Lessons from the Super League

Hannah Shaddock
4 min readApr 30, 2021

Of the many lessons imparted to us by the frenzied 48 hours last week in which the European Super League was founded, roundly condemned and then disbanded, one stood out: that supporters do not have to be in stadiums to have an impact on the game they love.

The protests outside grounds across the country were a precise and very public display of the power that fans can wield and the impact they can have, not only on the clubs they support but on football as a whole. Those demonstrations may not have been the only reason for the rapid climbdown of the British clubs involved in the breakaway league, but it was certainly a significant one.

It is no coincidence, for example, that Chelsea became the first Premier League club to fold, after remarkable scenes outside Stamford Bridge in which Petr Cech, the beloved former player who is now the club’s technical and performance adviser, personally pleaded with fans to give the club time to resolve the mess.

The irony is that for the past year the influence of fans has been felt in their absence; in the way football as a spectacle, watched from afar, has lost its immediacy, its soul, its vitality. Though in this case it has been an imposed exile, an accidental boycott, behind-closed-doors football has served as a vivid demonstration of the impact such a stance could have.

At the beginning of last season, for example, Newcastle United supporters had begun to melt away from St James’ Park, as disillusion grew over the ownership of Mike Ashley. Several thousand tickets were going unsold, leaving swathes of empty seats; in response, Ashley gave away 10,000 season tickets, in a bid to fill the stands again and prevent such an obvious display of disapproval.

This weekend English football will be taking a less visible but no less impactful stand through absence, as clubs go quiet on social media, in protest against the insidiousness of racist abuse on those platforms. It is an action championed by Thierry Henry, the former Arsenal striker, who last month announced that he was leaving social media “until the people in power are able to regulate their platforms with the same vigour and ferocity that they currently do when you infringe copyright”.

Clubs will not be posting anything on social media for three days, starting at 3pm on Friday and ending on 11.59pm on Monday night. It is deliberate that the boycott takes in a full round of weekend matches, when the clubs’ silence will be felt most keenly.

For fans who have become so reliant on social media over the past 12 months as a means of connecting to the community they have been forcibly separated from, it will be a strange and disjointed match-day experience without their team’s updates — for us especially, as a win today would secure us the title.

But the events of the past fortnight show that supporters have a role to play here too. If fans took to this protest with the same energy they applied to the campaign against the Super League, and deserted social media in their millions, it would be a hammer blow in the fight against online racist abuse.

It is clear now that despite all the well-meaning campaigns, despite greater awareness and attention, despite players taking a knee at the start of every game, speaking out has not worked.
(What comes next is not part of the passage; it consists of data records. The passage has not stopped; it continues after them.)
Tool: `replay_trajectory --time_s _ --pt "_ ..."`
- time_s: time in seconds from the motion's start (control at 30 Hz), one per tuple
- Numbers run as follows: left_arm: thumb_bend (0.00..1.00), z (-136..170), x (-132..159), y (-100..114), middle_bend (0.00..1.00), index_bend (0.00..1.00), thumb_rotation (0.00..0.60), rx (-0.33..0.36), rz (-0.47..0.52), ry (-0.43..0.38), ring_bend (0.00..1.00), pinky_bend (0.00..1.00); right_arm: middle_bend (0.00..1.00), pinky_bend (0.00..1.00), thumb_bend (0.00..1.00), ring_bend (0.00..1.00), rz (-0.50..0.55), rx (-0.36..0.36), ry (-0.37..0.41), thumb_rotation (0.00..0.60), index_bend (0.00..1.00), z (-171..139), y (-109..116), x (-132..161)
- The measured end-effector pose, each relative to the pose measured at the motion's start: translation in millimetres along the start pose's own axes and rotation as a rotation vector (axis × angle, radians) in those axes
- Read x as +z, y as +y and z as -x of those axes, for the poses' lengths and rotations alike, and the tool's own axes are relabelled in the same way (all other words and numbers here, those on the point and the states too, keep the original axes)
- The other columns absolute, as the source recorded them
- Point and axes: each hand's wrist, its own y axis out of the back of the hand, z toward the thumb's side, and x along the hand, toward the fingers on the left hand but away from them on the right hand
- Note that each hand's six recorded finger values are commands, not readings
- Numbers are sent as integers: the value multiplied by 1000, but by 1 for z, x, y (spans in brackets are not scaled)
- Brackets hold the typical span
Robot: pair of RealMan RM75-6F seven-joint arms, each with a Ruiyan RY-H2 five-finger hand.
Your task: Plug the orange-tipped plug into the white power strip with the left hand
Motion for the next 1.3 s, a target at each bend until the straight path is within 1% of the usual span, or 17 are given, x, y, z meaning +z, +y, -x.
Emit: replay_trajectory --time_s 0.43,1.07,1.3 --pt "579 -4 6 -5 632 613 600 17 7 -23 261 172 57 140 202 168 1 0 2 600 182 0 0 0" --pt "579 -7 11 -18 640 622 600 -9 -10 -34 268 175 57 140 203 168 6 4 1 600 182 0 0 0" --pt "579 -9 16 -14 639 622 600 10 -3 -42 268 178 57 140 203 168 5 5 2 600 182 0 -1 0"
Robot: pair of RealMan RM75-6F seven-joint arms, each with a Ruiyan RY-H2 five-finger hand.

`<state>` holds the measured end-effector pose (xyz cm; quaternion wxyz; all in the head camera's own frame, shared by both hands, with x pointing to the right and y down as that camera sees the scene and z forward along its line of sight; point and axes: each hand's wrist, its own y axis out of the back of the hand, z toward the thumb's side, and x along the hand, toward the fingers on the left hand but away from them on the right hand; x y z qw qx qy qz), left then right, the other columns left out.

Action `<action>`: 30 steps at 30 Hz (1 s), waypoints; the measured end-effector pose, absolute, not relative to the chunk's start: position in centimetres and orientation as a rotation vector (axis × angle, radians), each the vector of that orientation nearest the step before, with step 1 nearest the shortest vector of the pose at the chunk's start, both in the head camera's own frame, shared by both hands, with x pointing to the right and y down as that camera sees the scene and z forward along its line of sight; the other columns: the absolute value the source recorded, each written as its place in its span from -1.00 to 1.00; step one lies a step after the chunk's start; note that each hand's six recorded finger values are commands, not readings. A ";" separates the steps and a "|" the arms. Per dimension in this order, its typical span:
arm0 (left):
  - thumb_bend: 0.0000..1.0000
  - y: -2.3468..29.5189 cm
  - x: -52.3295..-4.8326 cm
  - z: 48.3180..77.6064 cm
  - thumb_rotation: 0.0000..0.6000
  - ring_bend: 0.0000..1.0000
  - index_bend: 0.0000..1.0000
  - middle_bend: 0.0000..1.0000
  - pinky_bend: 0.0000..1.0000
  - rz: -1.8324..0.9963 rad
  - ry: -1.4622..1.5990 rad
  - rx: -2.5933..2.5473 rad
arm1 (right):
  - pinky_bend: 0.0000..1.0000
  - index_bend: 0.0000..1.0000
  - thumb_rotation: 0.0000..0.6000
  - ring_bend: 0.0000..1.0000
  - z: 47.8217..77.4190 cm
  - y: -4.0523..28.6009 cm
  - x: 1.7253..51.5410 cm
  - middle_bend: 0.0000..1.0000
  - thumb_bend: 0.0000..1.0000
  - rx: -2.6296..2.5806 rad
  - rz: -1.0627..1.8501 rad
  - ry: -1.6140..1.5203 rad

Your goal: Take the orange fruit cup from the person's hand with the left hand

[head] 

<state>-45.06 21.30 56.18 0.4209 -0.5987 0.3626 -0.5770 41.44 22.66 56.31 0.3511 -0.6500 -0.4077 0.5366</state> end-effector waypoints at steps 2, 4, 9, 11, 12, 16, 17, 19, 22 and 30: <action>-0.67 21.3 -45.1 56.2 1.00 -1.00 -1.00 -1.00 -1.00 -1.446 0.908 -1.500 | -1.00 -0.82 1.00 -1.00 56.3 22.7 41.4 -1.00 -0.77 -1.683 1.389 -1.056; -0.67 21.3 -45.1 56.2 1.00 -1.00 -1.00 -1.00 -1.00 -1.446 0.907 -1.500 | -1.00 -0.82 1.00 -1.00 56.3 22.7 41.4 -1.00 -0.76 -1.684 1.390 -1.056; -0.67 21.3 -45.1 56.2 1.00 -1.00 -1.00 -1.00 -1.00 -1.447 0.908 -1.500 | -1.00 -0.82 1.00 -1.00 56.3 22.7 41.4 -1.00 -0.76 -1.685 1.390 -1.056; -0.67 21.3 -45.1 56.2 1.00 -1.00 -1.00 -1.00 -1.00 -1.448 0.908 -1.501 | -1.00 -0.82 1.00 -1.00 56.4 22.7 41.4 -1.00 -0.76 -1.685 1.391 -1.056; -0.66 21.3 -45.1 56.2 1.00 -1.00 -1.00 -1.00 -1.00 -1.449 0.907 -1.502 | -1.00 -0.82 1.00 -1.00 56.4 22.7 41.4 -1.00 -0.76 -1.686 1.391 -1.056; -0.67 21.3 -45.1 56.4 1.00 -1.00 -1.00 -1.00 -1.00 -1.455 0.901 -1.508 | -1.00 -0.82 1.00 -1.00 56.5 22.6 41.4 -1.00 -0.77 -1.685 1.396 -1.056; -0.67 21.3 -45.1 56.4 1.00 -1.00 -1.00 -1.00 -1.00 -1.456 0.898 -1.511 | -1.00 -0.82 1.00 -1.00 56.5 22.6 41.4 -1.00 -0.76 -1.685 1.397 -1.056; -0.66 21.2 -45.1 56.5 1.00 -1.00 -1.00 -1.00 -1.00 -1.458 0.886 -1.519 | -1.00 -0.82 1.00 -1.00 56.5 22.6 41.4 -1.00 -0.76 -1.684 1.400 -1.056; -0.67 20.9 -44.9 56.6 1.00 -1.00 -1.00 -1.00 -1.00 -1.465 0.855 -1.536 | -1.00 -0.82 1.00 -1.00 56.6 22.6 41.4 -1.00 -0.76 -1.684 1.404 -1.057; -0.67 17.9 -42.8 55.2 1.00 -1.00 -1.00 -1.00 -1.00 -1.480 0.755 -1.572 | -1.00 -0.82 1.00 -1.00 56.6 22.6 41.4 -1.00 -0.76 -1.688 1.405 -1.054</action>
Players routinely call out the abuse they receive with public posts, but while this may shame the individuals involved it does not seem to act as a deterrent to others, or as a catalyst for action by the social media platforms.

Though it feels counterintuitive, silence can be more powerful than vocal dissent, just as an absence can prove a point as effectively as a presence. As its name implies, social media relies on mass participation; if we leave it, there will be nothing left.

And, as acts of protests go, switching off for a weekend could not be easier. I hope fans of the participating clubs, including Norwich, all join the boycott, however strange it will feel — if we do manage to secure the title — to have such isolated celebrations.

But in one way, at least, we, and football as a whole, will never have been more united. The Super League fiasco may have exposed the worst of the game, and the avarice and self-interest that threatens to engulf it, but it also reminded us of football’s great strength: its ability to cultivate community, to inspire collective feeling.

That the ill-fated league’s sole purpose was to serve the interests of the self-chosen few and not the game as a whole is exactly what doomed it to failure. By falling silent on social media this weekend, in support of those whose voices are not heard enough, we are upholding the same mantra that took down the Super League: if it’s not for everyone, it’s for no one.

This piece was published in OTBC, the Norwich City matchday programme, for the Championship game against Reading on 1st May 2021.